With the list in hand, you can begin asking questions about individual forms. The most relevant question for each form is, “Who needs it?” The accountant’s answers are reproduced here:

  • Form 1040 is the standard long form. Everyone needs it.
  • Form 1040A is the short form. You can use it instead of Form 1040 if your taxable income is less than $50,000. You can’t itemize deductions if you use this form, but you can get a credit for child-care expenses.
  • Form 1040EZ is the really short form. You can use it instead of Form 1040A if you made less than $50,000, you have no dependents, and you don’t itemize deductions. If you’re married, you and your spouse must file a joint return or you can’t use this form.
  • Form 2441 lets you claim a credit for daycare expenses.
  • With Form 2016EZ, you can deduct the unreimbursed part of any expenses you incurred for your employer, primarily travel (except commuting). You can use this short form only if you weren’t reimbursed for any expenses; otherwise you have to use the long form.
  • Form 3903 gets you a deduction for unreimbursed moving expenses if you moved this year because of your job.
  • Form 4684 lets you recover some of your losses during the year—the part that was not covered by insurance. Many people use this form to deduct costs due to car accidents.
  • You fill out Form 4868 to get an extension for filing your taxes. Note that you still have to pay your taxes on time; you can pay an estimated amount with this form.
  • You need to file Form 8283 to get credit for donating more than $500 worth of property to charity.
  • You can file Form 8829 if you have a home office and you want to deduct expenses associated with that office. The rules are fairly restrictive, though—you have to be careful, or you will trigger an audit. You usually shouldn’t file this form unless you are self-employed or your home is your primary workplace.

The accountant’s expert knowledge is evident in a few of these answers, particularly the descriptions of Forms 2016EZ, 4684, and 8829. Also evident, however, are some of the common problems with interview data. The information is not very precise; for example, it is not true that “everyone needs” Form 1040, because there are two alternative forms.

After hearing these interview replies, a few follow-up questions suggest themselves immediately—for instance, you might want to confirm that the long version of Form 2016EZ is Form 2016 (it is). Otherwise, you should be able to get the rest of the information from the forms themselves; if you have questions about the forms, you can arrange another interview.

9.3.2. Reviewing the forms

You can obtain copies of IRS forms from the IRS web site.[2] Studying the forms turns up a few potentially useful facts that the accountant didn’t specify:

2 The IRS web site is at http://www.irs.gov.
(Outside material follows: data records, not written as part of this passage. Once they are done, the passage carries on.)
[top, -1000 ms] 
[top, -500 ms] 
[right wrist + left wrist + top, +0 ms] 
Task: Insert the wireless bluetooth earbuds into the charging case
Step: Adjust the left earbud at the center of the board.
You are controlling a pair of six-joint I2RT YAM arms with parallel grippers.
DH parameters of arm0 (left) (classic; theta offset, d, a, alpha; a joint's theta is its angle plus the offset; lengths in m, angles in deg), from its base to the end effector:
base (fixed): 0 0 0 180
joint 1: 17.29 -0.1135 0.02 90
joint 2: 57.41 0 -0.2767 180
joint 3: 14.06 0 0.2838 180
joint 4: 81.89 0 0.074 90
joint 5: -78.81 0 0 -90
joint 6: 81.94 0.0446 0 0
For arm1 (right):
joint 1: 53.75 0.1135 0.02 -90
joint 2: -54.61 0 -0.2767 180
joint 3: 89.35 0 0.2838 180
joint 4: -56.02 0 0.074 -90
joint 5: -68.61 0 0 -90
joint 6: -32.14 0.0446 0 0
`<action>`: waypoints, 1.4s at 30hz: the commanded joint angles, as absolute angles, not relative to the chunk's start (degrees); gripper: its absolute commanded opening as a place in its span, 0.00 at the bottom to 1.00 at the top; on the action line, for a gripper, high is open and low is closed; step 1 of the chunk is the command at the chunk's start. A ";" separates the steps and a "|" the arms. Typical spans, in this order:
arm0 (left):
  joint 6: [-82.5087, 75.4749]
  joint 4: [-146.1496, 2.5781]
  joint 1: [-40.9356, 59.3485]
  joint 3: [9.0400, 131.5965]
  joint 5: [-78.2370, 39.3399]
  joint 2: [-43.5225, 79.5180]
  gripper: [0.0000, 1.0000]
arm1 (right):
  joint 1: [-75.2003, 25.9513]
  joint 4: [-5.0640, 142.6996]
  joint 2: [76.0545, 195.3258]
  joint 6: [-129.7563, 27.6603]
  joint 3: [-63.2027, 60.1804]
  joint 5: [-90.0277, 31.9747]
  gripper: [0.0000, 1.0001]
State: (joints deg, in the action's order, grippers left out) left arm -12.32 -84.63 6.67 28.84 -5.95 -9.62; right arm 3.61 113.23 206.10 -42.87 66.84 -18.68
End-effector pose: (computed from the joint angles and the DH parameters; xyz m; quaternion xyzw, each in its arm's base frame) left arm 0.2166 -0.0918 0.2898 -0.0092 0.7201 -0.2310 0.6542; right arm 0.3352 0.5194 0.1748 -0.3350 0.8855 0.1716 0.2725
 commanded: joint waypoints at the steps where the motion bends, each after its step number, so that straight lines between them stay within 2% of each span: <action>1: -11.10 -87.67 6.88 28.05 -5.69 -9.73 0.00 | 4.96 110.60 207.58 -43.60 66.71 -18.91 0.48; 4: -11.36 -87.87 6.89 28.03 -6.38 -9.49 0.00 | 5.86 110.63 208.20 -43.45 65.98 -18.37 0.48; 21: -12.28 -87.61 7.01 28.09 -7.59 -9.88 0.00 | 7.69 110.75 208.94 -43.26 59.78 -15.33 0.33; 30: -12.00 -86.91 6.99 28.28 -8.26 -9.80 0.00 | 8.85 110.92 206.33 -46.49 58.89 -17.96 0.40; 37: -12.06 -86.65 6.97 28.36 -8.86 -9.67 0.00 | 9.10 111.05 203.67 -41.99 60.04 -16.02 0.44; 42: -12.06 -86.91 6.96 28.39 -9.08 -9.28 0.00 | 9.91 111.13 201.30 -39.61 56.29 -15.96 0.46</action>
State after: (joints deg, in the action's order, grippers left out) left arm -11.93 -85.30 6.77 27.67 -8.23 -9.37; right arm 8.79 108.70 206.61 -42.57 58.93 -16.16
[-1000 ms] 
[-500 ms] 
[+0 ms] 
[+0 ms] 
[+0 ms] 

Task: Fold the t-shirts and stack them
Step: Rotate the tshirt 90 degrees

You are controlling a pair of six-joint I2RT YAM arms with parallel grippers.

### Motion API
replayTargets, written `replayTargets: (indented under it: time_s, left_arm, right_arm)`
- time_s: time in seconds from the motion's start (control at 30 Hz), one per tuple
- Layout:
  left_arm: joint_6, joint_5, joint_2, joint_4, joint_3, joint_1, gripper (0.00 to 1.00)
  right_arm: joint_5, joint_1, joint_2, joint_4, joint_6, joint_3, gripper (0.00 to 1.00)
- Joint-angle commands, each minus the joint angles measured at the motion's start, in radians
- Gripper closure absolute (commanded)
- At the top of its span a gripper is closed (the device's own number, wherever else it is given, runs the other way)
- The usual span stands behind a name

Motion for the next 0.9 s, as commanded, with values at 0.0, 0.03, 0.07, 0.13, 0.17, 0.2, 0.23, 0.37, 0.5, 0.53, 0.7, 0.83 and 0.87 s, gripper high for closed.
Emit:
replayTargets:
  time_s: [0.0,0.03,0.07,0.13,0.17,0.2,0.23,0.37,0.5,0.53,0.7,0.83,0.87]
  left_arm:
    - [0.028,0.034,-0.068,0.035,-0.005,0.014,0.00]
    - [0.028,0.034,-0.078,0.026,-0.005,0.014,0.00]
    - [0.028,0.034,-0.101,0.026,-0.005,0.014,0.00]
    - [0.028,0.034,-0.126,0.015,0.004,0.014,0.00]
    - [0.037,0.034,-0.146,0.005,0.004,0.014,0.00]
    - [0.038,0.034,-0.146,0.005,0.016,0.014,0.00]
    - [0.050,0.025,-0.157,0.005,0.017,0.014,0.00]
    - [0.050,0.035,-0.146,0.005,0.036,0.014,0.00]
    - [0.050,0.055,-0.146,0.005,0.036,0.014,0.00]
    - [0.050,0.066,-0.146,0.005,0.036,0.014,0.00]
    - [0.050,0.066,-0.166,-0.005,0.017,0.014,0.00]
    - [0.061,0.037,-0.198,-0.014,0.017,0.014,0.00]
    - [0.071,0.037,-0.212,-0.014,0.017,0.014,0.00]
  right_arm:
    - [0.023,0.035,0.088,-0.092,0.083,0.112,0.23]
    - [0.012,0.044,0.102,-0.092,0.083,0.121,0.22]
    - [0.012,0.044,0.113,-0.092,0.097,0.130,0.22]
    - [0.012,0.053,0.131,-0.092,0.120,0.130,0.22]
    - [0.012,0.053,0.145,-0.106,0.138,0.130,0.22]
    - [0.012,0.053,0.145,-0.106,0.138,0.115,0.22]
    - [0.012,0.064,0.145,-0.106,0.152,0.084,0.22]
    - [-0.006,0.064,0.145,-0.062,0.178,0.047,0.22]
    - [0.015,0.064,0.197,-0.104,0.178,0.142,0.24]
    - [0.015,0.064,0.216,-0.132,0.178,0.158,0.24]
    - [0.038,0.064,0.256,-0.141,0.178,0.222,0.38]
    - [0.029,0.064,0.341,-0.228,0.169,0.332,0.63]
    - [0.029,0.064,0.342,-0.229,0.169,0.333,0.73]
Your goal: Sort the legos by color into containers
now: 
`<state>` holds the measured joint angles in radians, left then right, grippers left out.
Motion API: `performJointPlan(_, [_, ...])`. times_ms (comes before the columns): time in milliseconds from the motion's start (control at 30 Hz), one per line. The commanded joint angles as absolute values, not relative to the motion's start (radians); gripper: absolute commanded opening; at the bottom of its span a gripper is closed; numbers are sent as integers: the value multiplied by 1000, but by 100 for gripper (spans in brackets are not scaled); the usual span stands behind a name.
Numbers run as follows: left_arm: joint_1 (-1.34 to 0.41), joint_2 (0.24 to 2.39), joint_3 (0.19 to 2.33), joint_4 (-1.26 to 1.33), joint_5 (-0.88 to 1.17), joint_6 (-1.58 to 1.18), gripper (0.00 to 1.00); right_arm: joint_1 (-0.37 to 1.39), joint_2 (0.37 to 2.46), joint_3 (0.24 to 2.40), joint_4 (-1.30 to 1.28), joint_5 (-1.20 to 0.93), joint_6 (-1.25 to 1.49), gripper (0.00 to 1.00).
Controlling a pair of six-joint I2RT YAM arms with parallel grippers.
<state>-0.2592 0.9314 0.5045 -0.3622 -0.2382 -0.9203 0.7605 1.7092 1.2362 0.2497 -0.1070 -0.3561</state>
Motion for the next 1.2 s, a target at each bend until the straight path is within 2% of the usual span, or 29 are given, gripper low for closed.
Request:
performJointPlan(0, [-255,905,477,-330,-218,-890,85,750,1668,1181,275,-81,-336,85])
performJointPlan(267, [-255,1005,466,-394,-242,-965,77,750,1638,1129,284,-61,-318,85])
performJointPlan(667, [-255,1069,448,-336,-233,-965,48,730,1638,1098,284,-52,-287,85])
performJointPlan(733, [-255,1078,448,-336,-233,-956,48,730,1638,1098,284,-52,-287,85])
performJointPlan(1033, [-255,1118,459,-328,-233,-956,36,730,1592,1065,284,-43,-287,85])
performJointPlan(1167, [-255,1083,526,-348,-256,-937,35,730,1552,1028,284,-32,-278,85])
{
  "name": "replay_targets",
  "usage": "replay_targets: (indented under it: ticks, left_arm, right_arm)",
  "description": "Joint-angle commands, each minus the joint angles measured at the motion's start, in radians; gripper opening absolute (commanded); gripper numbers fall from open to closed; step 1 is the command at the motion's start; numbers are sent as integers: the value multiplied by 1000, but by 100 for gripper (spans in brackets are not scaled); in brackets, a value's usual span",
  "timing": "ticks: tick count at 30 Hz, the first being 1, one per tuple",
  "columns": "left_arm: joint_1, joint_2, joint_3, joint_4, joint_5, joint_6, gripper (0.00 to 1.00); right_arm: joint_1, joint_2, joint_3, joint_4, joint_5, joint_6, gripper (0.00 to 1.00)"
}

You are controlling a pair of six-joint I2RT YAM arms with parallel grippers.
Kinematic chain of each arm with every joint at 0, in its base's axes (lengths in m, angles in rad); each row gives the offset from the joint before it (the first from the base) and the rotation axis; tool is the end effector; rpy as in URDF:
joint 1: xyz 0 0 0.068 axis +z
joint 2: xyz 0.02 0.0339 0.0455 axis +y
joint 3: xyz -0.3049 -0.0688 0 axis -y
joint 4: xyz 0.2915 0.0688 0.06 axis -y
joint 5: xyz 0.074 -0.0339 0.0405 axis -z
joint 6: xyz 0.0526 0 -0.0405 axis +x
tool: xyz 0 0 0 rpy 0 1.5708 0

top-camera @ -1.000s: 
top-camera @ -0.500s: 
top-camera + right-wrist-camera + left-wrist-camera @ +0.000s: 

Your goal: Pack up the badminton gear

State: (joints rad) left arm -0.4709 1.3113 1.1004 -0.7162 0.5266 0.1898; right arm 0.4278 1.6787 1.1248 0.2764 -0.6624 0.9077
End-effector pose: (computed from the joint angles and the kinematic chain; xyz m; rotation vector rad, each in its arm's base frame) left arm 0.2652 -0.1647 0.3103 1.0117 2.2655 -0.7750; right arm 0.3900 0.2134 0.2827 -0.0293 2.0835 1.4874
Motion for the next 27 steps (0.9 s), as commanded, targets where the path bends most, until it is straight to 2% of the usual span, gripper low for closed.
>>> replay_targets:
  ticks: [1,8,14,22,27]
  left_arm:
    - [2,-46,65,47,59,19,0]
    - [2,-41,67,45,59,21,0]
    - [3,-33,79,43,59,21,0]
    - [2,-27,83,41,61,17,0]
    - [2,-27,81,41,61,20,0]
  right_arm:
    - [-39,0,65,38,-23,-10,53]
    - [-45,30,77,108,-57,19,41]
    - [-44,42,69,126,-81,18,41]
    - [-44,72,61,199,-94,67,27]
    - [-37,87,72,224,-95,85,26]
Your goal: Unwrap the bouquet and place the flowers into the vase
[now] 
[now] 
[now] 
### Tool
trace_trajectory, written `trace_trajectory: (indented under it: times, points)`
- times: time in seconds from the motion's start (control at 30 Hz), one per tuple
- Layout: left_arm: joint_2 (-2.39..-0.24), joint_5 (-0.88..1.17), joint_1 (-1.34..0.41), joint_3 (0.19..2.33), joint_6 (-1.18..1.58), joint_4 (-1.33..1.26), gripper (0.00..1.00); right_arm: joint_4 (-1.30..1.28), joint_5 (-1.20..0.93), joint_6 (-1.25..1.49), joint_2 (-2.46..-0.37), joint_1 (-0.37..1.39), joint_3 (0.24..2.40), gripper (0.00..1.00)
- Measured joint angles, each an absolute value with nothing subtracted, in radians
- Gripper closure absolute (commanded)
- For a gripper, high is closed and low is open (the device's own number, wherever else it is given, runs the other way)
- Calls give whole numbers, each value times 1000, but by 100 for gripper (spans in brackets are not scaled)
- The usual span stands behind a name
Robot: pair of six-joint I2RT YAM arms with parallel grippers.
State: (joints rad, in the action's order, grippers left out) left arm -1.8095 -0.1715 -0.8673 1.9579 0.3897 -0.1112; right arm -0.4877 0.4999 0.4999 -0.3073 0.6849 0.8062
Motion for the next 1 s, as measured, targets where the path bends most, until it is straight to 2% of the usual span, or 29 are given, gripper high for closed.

Alternatively, you can get the forms directly at ftp://ftp.fedworld.gov/pub/irs-pdf/.

  • You can’t file Form 1040EZ if you earned more than $400 in taxable interest. People with more than a certain bank balance (depending on current interest rates) might not be able to use this form.
  • You can only file Form 3903 if you changed work locations and if your new workplace is more than 50 miles further from your old home than your old workplace.
  • With Form 2441, you can get credit for care for an elderly parent or other dependent, not just care for children.

9.3.3. Next steps

You’ve now amassed enough knowledge about the problem domain to write the application, which you will begin to do in the next chapter. You first need to organize the data by defining deftemplates and organize the rules by defining defmodules. You also need to write some infrastructure: functions for input and output, for example. In chapter 11, with the infrastructure in place, you will write the rules and deploy the application.

9.4. Summary

The application area for a rule-based system is called its problem domain. The process of collecting information about a problem domain is called knowledge engineering. Knowledge engineering can include gathering data from interviews, books and other publications, the Internet, and other sources.

You’ve begun work on an application that advises people about the forms they need to use to file their United States federal income taxes. In this chapter, you did the preliminary knowledge engineering, and the end result is several lists of information chunks in prose form.